Semantic Anchors Facilitate Task Encoding in Continual Learning.

Abstract

Humans are remarkably efficient at learning new tasks, in large part by relying on the integration of previously learned knowledge. However, research on task learning typically focuses on the learning of abstract task rules on minimalist stimuli, to study behavior independent of the learning history that humans come equipped with (i.e., semantic knowledge). In contrast, several theories suggest that the use of semantic knowledge and labels may help the learning of new task information. Here, we tested whether providing existing, semantically rich task embeddings and response labels allowed for more robust task rule encoding and less (catastrophic) forgetting and interference. Our results show that providing semantically rich task settings and response labels resulted in less task forgetting (Experiment 1), both when using pictorial symbols or words as labels (Experiment 2), or when contrasted with visually matched shape labels without inherent meaning (Experiment 4). Using a subsequent value-based decision-making task and reinforcement learning modeling (Experiment 3), we demonstrate how the learned embedding of novel stimuli in semantically rich, representations, further allowed for a more efficient, feature-specific processing when learning new task information.

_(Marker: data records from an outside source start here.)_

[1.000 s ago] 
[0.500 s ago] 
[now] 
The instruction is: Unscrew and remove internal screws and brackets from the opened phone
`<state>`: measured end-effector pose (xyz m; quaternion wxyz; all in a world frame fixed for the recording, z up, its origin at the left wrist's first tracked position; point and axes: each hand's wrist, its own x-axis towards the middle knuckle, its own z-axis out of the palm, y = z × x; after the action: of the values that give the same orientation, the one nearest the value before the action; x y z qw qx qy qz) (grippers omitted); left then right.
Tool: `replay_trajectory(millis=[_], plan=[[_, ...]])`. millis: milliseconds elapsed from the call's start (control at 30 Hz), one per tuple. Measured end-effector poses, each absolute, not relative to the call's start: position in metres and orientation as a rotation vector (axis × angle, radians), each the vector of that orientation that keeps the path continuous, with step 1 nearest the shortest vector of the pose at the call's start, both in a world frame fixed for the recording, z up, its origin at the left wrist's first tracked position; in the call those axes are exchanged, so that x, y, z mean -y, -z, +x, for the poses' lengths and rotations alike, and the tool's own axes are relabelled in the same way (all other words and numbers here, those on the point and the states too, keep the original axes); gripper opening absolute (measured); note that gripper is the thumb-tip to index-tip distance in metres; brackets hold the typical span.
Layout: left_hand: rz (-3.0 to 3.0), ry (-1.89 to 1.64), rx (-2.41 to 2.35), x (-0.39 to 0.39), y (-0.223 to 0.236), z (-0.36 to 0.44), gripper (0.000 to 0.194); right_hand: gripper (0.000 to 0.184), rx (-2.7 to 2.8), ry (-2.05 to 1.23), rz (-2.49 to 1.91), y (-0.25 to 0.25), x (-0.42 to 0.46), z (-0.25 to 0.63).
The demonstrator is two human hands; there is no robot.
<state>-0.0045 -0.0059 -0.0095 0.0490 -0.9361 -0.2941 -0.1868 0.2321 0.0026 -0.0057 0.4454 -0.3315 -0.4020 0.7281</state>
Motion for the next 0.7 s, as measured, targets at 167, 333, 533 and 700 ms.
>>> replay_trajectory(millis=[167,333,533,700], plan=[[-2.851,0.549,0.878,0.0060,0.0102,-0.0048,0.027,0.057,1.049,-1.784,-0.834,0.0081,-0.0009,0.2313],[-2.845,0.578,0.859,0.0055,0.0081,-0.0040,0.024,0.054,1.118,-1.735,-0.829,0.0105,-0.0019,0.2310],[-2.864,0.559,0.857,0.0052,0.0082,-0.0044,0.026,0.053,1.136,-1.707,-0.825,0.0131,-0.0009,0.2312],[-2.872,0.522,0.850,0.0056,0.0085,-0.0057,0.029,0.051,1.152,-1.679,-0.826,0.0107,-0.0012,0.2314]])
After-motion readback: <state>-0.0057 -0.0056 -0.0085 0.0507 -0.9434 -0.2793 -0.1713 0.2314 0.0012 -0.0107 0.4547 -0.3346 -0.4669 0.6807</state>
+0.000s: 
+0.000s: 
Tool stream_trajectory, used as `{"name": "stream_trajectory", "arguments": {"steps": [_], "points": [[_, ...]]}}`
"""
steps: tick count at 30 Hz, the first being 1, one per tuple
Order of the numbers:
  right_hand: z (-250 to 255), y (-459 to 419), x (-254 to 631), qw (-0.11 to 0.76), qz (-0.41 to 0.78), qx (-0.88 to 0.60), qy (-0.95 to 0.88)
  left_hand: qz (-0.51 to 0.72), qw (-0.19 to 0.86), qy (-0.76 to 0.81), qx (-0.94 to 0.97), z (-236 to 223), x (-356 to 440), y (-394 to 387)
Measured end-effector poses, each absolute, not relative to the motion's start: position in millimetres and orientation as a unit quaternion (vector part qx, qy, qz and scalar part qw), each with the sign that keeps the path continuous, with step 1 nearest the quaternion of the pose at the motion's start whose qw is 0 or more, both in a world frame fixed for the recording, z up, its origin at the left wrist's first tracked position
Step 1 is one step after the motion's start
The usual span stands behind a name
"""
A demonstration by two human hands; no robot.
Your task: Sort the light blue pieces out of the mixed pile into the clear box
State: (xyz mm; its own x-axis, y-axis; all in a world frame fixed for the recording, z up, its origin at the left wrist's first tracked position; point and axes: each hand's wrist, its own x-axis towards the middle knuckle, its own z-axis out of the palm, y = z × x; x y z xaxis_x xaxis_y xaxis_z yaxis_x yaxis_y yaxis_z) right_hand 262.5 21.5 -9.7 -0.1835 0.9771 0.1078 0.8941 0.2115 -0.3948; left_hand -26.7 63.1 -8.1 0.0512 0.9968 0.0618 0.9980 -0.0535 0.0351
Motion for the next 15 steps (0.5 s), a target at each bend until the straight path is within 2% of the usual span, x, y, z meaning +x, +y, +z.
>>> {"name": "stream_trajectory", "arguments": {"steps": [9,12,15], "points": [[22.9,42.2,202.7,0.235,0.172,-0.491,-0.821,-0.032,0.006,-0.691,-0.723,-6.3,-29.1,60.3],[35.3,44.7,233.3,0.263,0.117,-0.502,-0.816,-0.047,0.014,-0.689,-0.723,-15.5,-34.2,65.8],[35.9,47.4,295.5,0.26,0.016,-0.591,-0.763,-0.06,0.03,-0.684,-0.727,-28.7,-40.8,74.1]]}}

Finally, using artificial recurrent neural networks fitted to our participants' task performance, we found that task separation during learning was more predictive of learning and task performance in the semantically rich conditions. Together, our findings show the benefit of using semantically rich task rules and response labels during novel task learning, thereby offering important insights into why humans excel in continual learning and are less susceptible to catastrophic forgetting compared to most artificial agents.